痴呆症(認知症)はバリデーションで改善 > バリデーション > テクニック > テクニック12:好きな感覚を用いる

テクニック12:好きな感覚を用いる

人は誰でも好きな感覚(得意な感覚)があります。ある人は視覚、またある人は嗅覚という具合です。そのお年寄りの好ましい感覚を見つけ出すことは、信頼を築く方法の1つです。そしてケアギバーはその人の得意な表現方法で話をすることで、その人の世界へ入って行くことが出来ます。

その人の好きな感覚を見つけ出すために、ケアギバーはお年寄りの言うことをよく聞き、観察して、何を言っているのか、また何を言おうとしているのかを理解することがポイントになります。好きな感覚を知る一つの方法は昔の体験を考えたりその事を話してもらうことです。最初にその人が使った感覚が、その人の好きな感覚であることが普通です。

例えば、ある人が若い時にいった山旅行の話をします。「それは本当に素敵だったのよ」と彼女は話します。「私たちは山の中に入っていき、木々の梢を見ることができたわ」。彼女は多分、視覚が好みです。自分が見た視覚的な表現で答えているからです。

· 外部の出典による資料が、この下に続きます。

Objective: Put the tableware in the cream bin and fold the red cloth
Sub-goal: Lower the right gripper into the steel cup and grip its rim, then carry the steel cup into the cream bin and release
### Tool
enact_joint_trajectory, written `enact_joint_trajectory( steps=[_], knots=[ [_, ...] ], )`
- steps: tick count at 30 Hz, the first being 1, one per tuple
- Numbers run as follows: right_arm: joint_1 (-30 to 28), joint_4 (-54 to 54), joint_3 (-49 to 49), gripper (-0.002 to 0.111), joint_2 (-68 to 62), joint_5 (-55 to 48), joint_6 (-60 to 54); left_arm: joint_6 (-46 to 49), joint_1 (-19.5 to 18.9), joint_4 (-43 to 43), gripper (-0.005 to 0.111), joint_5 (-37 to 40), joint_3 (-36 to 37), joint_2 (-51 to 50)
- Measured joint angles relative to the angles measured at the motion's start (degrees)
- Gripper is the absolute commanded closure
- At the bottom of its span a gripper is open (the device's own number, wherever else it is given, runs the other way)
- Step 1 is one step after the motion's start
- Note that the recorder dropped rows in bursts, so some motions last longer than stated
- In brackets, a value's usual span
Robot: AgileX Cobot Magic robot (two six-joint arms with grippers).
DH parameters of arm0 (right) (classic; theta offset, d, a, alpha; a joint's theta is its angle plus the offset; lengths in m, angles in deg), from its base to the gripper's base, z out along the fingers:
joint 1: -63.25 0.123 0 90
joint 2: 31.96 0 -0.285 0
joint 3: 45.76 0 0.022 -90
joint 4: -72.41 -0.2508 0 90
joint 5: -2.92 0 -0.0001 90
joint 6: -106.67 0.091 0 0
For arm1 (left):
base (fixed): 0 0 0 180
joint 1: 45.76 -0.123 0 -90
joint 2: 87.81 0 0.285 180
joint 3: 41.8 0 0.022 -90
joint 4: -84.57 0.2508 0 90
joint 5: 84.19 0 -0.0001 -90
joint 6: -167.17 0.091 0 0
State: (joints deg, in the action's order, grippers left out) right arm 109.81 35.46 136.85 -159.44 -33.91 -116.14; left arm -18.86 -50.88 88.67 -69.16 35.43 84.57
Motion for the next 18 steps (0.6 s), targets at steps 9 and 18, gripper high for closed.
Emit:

別の人は音楽や触れ合うことが好きな感覚かもしれません。例えば「この音は良くない」、「とてもはっきり聞こえる」、「彼の声は酷い」などと言う言葉がヒントになります。あるいは、感じる言葉の場合もあります。「恐ろしさを感じる」、「何かを感じる」、とても感動した」などです。信頼を築くために、ケアギバーはその人の好きな感覚を反映させる言葉を使って試してみるべきでしょう。